Si estas distinciones no se tienen explícitamente presentes las personas podrían verse involucradas en la vida de la institución religiosa, y experimentar un tipo de presión para vivir sus normativas que apelase de suyo a la salvación eterna, de modo que apartarse de la conducta institucional, de su disciplina, tuviese, dentro del grupo humano de la institución religiosa, el carácter de una tragedia "teologal", como si se tratara de un abandono de Dios, cuando en realidad ese abandono podría ser consecuencia del deseo de una vida teologal más directa y auténtica, sin la mediación de unas realidades institucionales que pueden llegar a resultar casi opacas.

Para defenderse de estos riesgos se podría pedir que las instituciones religiosas fueran lo menos consistentes posible en el nivel propiamente terreno e institucional, es decir, que si fuera posible no tuvieran ni siquiera nombre, que la significación social de la pertenencia a ellas fuera muy lábil y que, por tanto, la separación de su disciplina fuera muy fácil: que la permanencia o el abandono de esas instituciones fuera relativamente irrelevante desde el punto de vista institucional terreno.

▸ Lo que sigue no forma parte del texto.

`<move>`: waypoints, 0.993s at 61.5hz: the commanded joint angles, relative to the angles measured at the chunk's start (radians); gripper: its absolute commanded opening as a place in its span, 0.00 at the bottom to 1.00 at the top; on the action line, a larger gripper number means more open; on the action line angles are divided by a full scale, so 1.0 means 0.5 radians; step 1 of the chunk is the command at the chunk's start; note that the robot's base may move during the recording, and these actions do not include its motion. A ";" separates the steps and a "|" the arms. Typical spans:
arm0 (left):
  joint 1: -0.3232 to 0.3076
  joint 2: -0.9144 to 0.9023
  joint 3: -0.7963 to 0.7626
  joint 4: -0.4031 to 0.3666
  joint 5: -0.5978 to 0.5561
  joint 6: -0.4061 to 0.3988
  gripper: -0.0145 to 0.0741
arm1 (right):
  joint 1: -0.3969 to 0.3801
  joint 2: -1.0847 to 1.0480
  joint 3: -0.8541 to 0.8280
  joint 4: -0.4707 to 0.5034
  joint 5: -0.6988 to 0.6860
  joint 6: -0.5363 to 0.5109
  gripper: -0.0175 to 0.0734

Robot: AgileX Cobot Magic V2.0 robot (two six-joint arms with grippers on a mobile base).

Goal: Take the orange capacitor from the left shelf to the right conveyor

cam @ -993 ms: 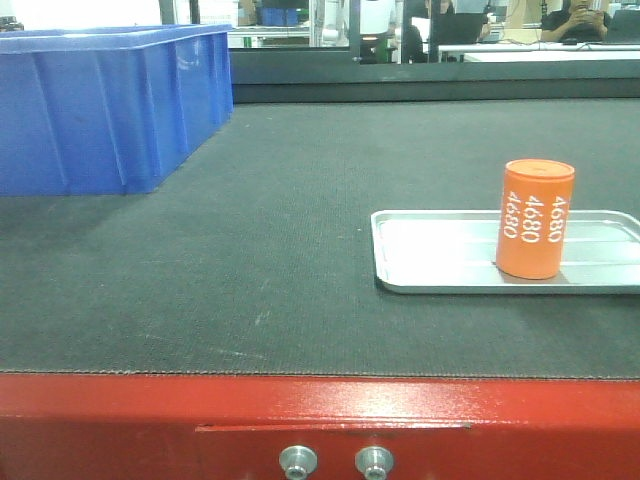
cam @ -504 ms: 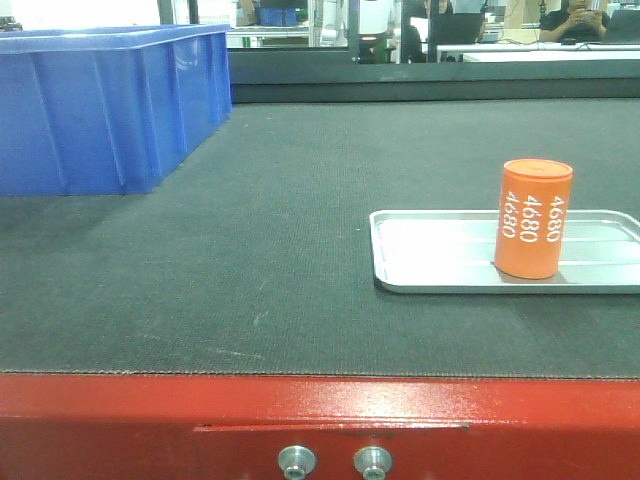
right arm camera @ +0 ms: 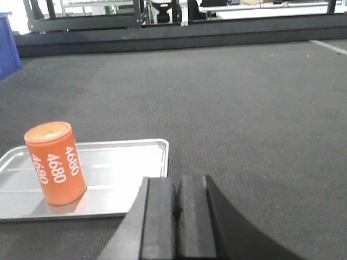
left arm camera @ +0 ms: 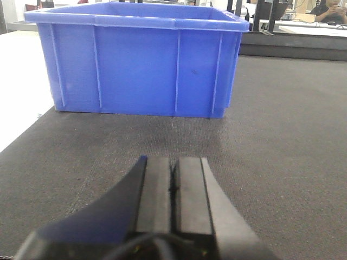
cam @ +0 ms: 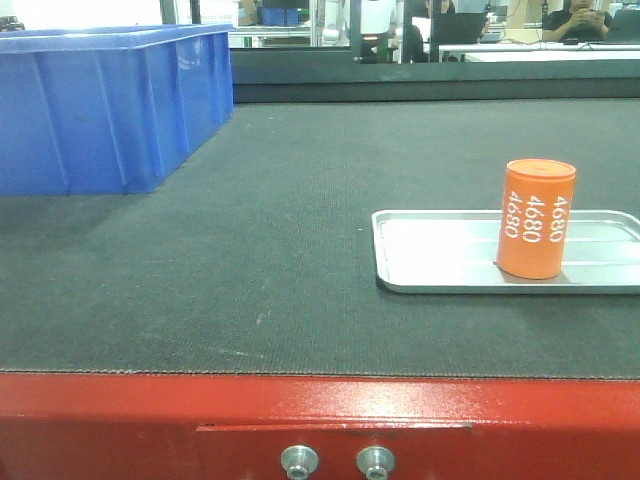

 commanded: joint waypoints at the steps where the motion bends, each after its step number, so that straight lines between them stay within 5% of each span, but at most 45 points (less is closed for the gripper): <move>1: -0.014 -0.024 -0.009 -0.004 -0.179 -0.003 0.02 | -0.014 -0.029 -0.009 -0.009 -0.200 -0.017 0.25; 61: -0.014 -0.024 -0.009 -0.004 -0.179 -0.003 0.02 | -0.014 -0.029 -0.009 -0.009 -0.200 -0.017 0.25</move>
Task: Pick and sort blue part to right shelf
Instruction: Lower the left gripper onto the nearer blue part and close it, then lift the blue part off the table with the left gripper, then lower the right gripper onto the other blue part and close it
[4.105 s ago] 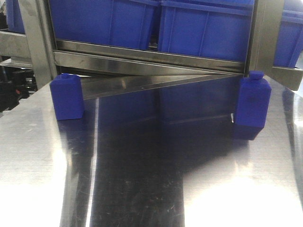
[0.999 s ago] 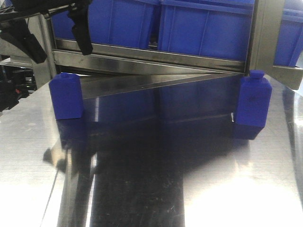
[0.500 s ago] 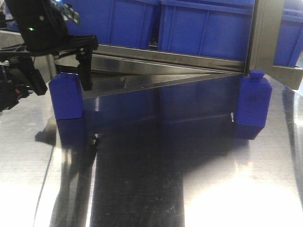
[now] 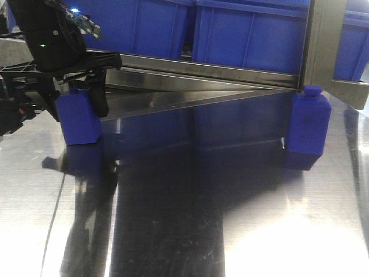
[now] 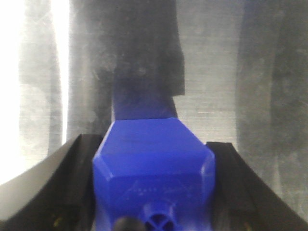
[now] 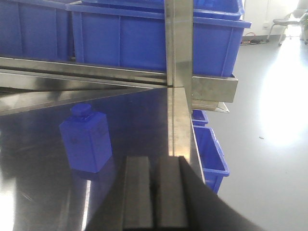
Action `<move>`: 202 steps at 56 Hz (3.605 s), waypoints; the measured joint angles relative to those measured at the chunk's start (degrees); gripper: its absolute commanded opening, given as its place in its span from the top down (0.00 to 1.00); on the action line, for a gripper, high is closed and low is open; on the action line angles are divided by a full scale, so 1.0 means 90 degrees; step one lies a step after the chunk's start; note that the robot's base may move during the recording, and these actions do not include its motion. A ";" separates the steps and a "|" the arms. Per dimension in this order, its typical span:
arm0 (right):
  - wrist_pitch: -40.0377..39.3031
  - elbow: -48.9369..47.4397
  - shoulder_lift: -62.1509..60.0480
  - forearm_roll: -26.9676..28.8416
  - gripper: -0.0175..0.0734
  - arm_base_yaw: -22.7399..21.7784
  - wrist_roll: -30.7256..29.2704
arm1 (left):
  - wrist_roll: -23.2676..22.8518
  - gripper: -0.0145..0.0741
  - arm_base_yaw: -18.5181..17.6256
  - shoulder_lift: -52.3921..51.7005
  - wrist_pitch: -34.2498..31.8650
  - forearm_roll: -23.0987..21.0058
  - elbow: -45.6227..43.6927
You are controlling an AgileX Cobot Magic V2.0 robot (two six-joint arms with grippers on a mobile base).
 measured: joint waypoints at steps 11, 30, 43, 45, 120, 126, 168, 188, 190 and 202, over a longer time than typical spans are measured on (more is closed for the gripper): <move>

Lo expresivo y significativo de las situaciones en que las instituciones religiosas se hacen demasiado significativas socialmente, es que en ellas el fin sobrenatural trascendente resulta confundido con un aspecto del fin natural terreno, es decir, con una / situación social muy establecida y determinada. La resistencia que a veces los miembros de un ámbito religioso oponen a que otros abandonen la institución, se debe más al significado sociológico de ese abandono, que a la verdadera preocupación por la vida teologal de la persona. Quizá piensen que están defendiendo la unión de esas personas con Dios, pero en realidad están defendiendo el status social reconocido y prestigiado de la pertenencia a esa institución.

Esto es ciertamente comprensible porque las personas nos definimos también por la situación en el cuerpo social. Pero por esto mismo, las instituciones religiosas deberían tener un cuidado exquisito para que su significación social, no adquiriera el sentido unívoco de la unión personal con Dios.

No son imposibles las situaciones en que el abandono de la situación institucional pudiera ser requerido por el bien de la relación verdaderamente teologal. Un ejemplo clásico de esta situación trágica es la que encontramos en "los Novios" de Manzoni, con el personaje de Gertrude, la monja de Monza, a la que la situación en el convento le fue ocasión de actuaciones gravemente desordenadas. Para la vida teologal cristiana de aquella mujer hubiera sido mucho mejor abandonar la situación presuntamente vocacional, pero en realidad socialmente encarcelante.